YOUR TASK — From the line containing "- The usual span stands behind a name" down to the line containing "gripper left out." in the records below, reproduce every line exactly, ends included, and omit all others.

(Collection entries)
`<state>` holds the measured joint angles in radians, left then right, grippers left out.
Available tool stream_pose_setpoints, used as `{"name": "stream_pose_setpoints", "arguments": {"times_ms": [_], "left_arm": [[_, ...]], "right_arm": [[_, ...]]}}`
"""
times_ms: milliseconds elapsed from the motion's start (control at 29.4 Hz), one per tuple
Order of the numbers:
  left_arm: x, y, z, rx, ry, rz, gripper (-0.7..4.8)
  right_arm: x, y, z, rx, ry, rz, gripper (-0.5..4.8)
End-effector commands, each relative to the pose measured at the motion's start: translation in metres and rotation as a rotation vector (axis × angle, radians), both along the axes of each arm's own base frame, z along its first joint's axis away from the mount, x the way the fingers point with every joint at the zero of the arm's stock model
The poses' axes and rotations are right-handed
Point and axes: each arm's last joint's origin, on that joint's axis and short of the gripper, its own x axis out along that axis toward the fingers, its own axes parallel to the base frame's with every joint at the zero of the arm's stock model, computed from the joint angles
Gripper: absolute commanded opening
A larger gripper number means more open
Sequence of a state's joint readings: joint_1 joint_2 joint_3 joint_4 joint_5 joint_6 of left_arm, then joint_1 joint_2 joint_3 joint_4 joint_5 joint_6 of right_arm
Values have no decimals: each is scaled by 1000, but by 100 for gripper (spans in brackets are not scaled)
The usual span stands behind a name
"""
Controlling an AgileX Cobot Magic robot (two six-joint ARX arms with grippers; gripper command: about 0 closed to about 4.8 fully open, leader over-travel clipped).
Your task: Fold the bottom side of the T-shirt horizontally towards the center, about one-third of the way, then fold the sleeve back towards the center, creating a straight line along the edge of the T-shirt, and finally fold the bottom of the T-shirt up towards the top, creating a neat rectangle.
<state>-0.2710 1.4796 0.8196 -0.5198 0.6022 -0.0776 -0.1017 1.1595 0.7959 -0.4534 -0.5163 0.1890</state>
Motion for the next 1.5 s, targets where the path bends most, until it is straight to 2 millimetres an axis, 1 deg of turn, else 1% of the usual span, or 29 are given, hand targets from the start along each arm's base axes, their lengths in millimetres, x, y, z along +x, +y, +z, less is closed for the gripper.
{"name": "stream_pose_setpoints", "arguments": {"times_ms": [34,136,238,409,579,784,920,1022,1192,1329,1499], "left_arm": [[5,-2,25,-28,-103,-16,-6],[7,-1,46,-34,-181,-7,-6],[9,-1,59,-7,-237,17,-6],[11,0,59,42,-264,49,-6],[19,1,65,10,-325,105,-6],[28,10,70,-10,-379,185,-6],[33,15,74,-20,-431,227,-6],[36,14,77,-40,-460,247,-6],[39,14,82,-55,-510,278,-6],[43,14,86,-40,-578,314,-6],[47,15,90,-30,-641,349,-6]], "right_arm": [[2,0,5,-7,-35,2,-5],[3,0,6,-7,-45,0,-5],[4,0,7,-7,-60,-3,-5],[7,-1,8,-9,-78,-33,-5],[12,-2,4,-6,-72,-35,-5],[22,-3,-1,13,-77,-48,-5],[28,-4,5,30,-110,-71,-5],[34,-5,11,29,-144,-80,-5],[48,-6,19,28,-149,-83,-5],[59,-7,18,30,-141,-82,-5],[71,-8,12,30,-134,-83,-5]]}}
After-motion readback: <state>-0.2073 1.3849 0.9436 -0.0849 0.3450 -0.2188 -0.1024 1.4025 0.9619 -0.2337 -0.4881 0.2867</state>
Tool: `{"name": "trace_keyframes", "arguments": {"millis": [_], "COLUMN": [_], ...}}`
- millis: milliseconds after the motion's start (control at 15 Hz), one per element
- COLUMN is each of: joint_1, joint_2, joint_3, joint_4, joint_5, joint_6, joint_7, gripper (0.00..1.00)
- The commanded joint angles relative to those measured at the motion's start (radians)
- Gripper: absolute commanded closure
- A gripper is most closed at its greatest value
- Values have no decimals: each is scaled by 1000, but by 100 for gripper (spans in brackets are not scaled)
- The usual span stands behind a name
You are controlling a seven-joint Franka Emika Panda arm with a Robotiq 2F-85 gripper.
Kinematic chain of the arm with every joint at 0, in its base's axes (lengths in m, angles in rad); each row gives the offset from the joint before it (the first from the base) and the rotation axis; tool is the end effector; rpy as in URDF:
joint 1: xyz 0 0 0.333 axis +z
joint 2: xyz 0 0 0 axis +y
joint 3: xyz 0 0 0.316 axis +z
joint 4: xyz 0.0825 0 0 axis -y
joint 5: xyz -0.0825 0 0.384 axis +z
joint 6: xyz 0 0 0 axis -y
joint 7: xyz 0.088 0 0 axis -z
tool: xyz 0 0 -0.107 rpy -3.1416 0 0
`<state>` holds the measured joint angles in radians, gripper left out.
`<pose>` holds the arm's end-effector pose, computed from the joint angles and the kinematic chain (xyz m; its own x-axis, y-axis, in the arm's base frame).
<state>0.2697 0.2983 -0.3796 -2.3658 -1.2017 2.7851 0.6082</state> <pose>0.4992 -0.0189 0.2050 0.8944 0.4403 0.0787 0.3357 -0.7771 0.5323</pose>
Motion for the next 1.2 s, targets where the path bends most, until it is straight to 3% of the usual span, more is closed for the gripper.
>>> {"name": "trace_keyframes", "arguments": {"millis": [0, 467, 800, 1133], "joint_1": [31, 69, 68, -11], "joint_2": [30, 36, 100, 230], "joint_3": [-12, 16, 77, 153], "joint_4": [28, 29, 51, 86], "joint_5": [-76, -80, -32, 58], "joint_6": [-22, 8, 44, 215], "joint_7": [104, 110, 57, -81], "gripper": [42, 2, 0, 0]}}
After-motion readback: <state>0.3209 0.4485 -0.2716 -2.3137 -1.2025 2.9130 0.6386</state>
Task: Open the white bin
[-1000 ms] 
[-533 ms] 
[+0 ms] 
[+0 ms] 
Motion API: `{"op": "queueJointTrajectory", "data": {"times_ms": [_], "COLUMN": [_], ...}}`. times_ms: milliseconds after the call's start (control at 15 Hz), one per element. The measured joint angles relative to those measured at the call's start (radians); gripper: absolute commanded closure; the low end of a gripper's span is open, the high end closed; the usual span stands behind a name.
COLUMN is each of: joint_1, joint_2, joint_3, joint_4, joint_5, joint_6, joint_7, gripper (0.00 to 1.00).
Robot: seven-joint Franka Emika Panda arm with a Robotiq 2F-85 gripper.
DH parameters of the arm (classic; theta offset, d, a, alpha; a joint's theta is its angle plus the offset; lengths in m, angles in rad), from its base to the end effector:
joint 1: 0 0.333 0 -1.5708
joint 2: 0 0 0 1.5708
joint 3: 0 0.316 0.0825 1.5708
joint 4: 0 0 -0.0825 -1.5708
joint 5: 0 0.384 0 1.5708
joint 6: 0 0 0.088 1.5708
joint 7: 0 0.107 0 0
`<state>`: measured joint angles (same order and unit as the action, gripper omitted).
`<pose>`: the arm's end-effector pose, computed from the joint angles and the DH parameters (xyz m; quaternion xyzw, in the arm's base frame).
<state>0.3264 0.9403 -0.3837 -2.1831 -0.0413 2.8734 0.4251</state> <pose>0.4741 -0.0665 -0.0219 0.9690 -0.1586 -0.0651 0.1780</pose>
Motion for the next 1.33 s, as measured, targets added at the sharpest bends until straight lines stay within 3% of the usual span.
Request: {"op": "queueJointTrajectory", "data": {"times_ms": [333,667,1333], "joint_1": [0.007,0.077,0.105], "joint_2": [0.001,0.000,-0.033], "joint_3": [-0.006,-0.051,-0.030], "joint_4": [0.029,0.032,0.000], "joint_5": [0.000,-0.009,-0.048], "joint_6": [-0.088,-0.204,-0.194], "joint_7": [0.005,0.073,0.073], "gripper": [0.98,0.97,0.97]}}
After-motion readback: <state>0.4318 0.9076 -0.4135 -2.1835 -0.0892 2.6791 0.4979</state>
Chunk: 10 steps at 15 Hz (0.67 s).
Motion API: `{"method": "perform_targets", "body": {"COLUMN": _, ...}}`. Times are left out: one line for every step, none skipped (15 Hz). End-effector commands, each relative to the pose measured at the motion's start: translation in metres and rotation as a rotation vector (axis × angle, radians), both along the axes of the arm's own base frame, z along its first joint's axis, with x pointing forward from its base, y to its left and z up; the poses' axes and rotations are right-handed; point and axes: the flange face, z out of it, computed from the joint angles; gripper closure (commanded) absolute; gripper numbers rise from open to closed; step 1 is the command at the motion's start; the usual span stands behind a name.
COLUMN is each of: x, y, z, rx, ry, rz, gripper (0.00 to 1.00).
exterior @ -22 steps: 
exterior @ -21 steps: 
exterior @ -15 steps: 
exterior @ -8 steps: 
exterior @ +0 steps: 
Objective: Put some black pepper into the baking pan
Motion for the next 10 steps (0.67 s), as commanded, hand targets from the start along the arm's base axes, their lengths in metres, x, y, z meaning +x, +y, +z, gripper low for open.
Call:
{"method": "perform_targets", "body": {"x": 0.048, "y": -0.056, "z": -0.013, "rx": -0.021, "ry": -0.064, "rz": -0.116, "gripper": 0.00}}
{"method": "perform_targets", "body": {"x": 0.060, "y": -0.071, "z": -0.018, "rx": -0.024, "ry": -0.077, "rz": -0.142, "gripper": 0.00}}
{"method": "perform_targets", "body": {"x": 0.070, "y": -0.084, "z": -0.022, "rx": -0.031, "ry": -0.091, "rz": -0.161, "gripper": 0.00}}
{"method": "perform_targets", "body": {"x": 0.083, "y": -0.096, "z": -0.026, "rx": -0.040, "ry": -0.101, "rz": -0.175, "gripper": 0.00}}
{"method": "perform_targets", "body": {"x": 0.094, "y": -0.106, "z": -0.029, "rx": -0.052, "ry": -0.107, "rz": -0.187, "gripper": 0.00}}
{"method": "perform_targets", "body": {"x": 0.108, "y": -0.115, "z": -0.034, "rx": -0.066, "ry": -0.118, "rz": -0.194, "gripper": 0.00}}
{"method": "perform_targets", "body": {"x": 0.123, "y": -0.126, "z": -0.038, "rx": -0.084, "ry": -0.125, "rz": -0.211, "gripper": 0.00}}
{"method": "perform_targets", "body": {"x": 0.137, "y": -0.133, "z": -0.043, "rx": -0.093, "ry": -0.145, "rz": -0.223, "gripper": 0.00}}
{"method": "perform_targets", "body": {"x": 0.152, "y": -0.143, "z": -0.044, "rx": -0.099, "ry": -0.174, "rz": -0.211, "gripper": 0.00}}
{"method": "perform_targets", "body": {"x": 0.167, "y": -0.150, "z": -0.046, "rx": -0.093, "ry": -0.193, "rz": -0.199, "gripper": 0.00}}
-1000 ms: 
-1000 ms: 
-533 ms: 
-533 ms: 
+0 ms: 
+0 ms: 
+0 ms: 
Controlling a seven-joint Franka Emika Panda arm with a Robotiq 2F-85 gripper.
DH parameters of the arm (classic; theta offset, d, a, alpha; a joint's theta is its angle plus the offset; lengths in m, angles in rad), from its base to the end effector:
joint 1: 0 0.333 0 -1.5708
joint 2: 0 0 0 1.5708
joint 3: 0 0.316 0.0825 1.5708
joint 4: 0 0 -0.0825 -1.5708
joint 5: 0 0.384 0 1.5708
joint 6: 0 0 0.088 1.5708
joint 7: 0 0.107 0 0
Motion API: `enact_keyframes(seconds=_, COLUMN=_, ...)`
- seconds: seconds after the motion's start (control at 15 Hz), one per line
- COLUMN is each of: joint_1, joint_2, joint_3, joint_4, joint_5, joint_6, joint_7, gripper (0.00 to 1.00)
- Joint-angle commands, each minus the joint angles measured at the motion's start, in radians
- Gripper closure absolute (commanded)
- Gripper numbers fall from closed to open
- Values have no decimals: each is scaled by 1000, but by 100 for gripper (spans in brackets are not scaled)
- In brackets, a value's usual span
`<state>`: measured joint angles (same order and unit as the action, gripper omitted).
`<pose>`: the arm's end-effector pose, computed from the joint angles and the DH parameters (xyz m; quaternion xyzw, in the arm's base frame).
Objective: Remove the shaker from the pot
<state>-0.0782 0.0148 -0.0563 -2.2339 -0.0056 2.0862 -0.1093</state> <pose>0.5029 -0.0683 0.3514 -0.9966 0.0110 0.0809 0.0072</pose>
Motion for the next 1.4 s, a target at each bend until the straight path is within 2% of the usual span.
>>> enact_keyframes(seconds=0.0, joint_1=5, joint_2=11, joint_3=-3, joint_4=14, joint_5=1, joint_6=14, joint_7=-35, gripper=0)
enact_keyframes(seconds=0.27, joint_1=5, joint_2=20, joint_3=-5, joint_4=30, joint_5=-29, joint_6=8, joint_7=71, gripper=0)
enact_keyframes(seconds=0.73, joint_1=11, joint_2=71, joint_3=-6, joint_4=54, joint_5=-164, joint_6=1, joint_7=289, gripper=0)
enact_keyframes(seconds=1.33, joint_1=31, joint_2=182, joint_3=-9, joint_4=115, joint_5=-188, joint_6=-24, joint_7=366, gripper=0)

ANSWER TO THIS EXERCISE —
- The usual span stands behind a name
You are controlling a seven-joint Franka Emika Panda arm with a Robotiq 2F-85 gripper.
Kinematic chain of the arm with every joint at 0, in its base's axes (lengths in m, angles in rad); each row gives the offset from the joint before it (the first from the base) and the rotation axis; tool is the end effector; rpy as in URDF:
joint 1: xyz 0 0 0.333 axis +z
joint 2: xyz 0 0 0 axis +y
joint 3: xyz 0 0 0.316 axis +z
joint 4: xyz 0.0825 0 0 axis -y
joint 5: xyz -0.0825 0 0.384 axis +z
joint 6: xyz 0 0 0 axis -y
joint 7: xyz 0.088 0 0 axis -z
tool: xyz 0 0 -0.107 rpy -3.1416 0 0
`<state>` holds the measured joint angles in radians, gripper left out.

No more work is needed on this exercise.